I've never seen this in my life. You want to have a pre-existing familiarity. So what you want to do is almost have like a little waiting room, like a little holding area before things get to your second brain. And that is your Read Later app. Something where you can keep a reading list of everything you say you want to consume for later consumption.
Yeah, one of the ways I've done this, and I just implemented half of it this morning. The first half was just bookmarking things on Twitter if I found something I wanted to follow up on, but I didn't want to read now. Now I have bookmark it to follow up on it and then like it.
And then I just set up a Zapier Zap that if I like something, it will auto import it into a database in Notion where I store a lot of my personal information. Perfect. And I was like, getting ready for this interview. I set this thing up this morning. I hit the like button and then all of a sudden I was like, ooh, I was like, now I need to go process all the old ones.
Because like a lot of my likes are things that I want to follow up on and go back and see in the future. So do you think everyone needs to put like is your second brain for you? It's Evernote or is Evernote a component of it? I think it's an interesting distinction between is one place the brain or is the brain the concept that has many pieces?
It's a great question. So your second brain is the complete ecosystem of apps that you use. I think that is an important distinction. It is. There's never has been, never will be one app to rule them all. It's just simply not realistic. And I don't think it ever will be.
In fact, over time, both on an individual level and a society level, I think we're using ever more, ever more specialized tools as technology advances. You want to use the right tool for the job. Every tool is just a download in an app store away. So I think we're going to use more things over time, not less.

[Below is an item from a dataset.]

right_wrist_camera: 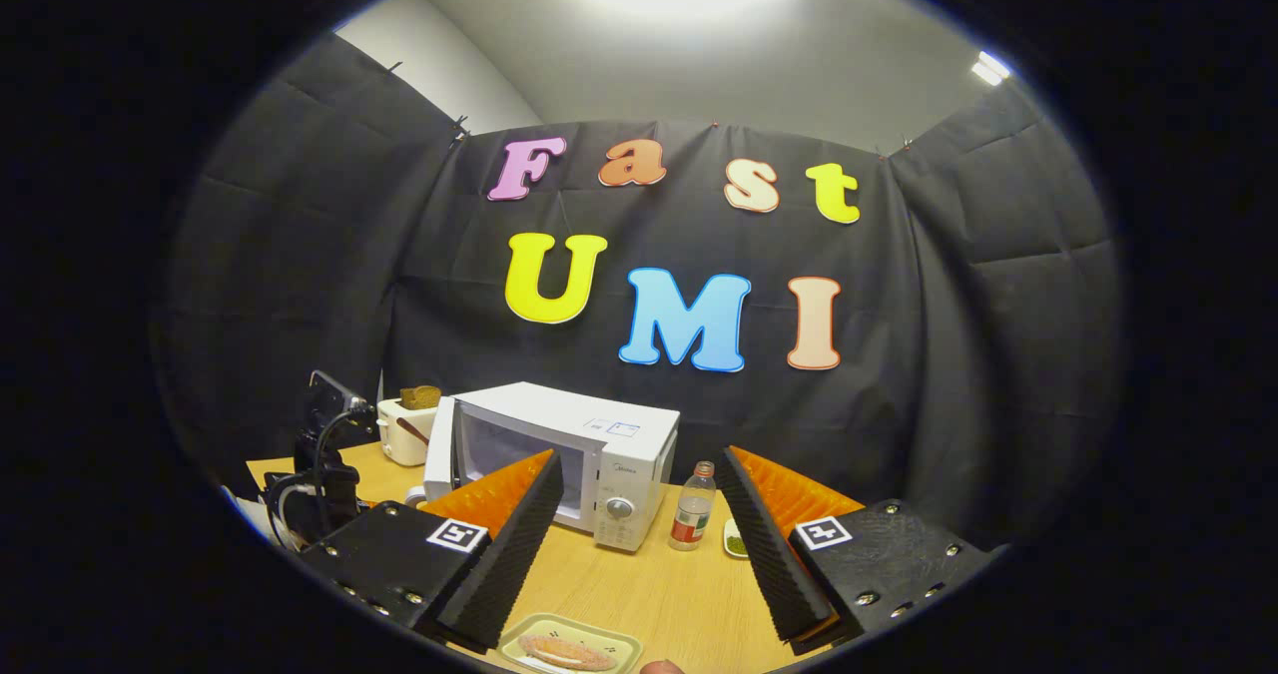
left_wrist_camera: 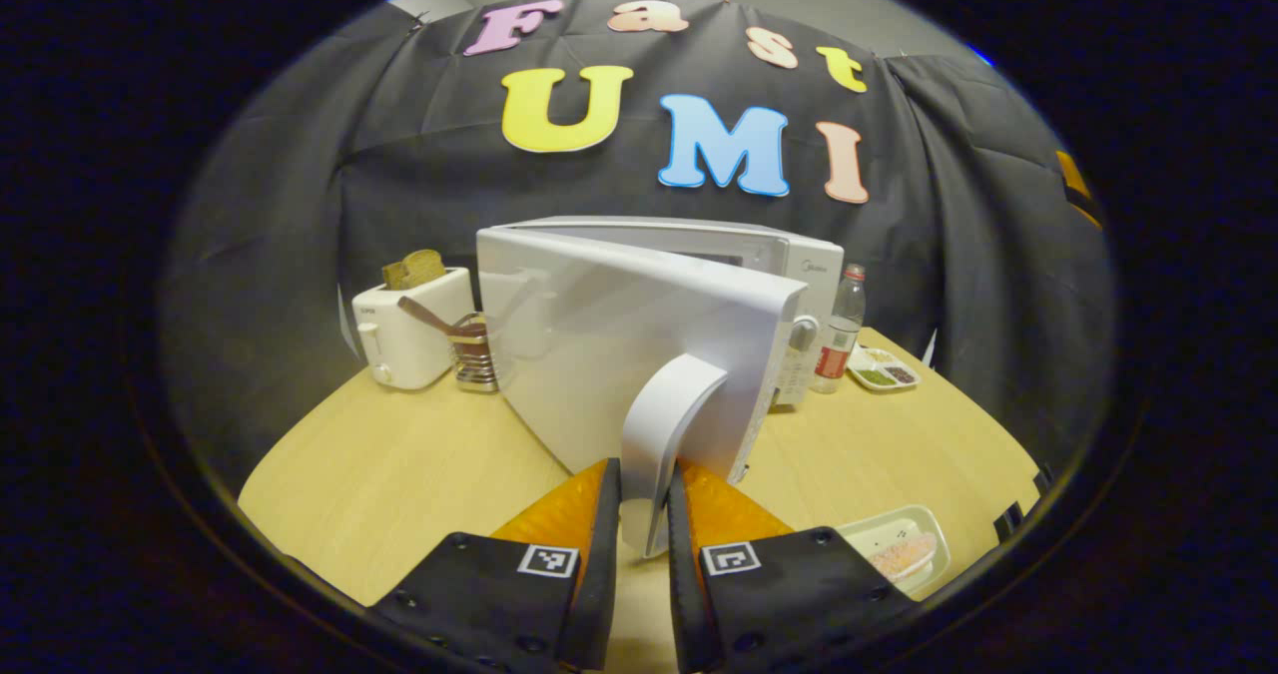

So the technical definition is like, I almost think of it like a solar system. The sun is your notes app. That is the central, like the neural center. That is the gold mine. That is where the, like the long-term repository of the most interesting, like high potential ideas. But then orbiting the notes app might be any number.
You might have task managers, cloud storage drives, drawing apps, you know, voice memo apps like Otter AI. Like there's a whole kind of ever evolving cast of characters. But I would say your notes app is like the central one. You just mentioned Otter, which is fantastic app, like open it up, turn on transcription.
It basically records and transcribes everything you're talking about. Obviously, you know, maybe depending on your state, but I would encourage you to let everyone know that you're recording them and you might legally be required to. But it's been really valuable in a lot of cases for me. Are there other apps that you found that maybe not everyone knows about that are like, look, you might not need this, but you know, ReadWise, Otter, worth sharing because it kind of is an unlock that most people haven't tried before.
Yeah, there is. We have a, also on our website, a free, I think it's called the second brain resource guide that has this little embedded air table database with like all the apps that we like. So that could be something that, and it's like by category. So you can filter like show me only read later apps, show me only like database apps, like air table, show me, you know, you can kind of filter it.
But let's see a few that I use. Otter is a great one. Air, A-I-R-R for capturing snippets of podcasts is another excellent one. I really like Miro, which is a mind map. It's a mind map app that also has collaboration features. So like once you've created your mind map and you want to just share it, it's like two clicks.
Let's see what else. Procreate, I really like to draw, but I like to draw digitally so that I can save it. Procreate is like the most powerful, you know, full feature drawing app for the iPad. I think it works primarily with the Apple pencil. Yeah, I mean, I think if I made the full list, there's probably like 25 apps that are in the knowledge management category that I use, which is kind of wild.
And like that may sound like a lot, but go through those multiple screens of your iPhone, look in the applications folder of your computer. And most people listening to this are probably not far off from that. I'll definitely link to that page in the show notes for sure. Are there any tools you found that make it easy to search across these?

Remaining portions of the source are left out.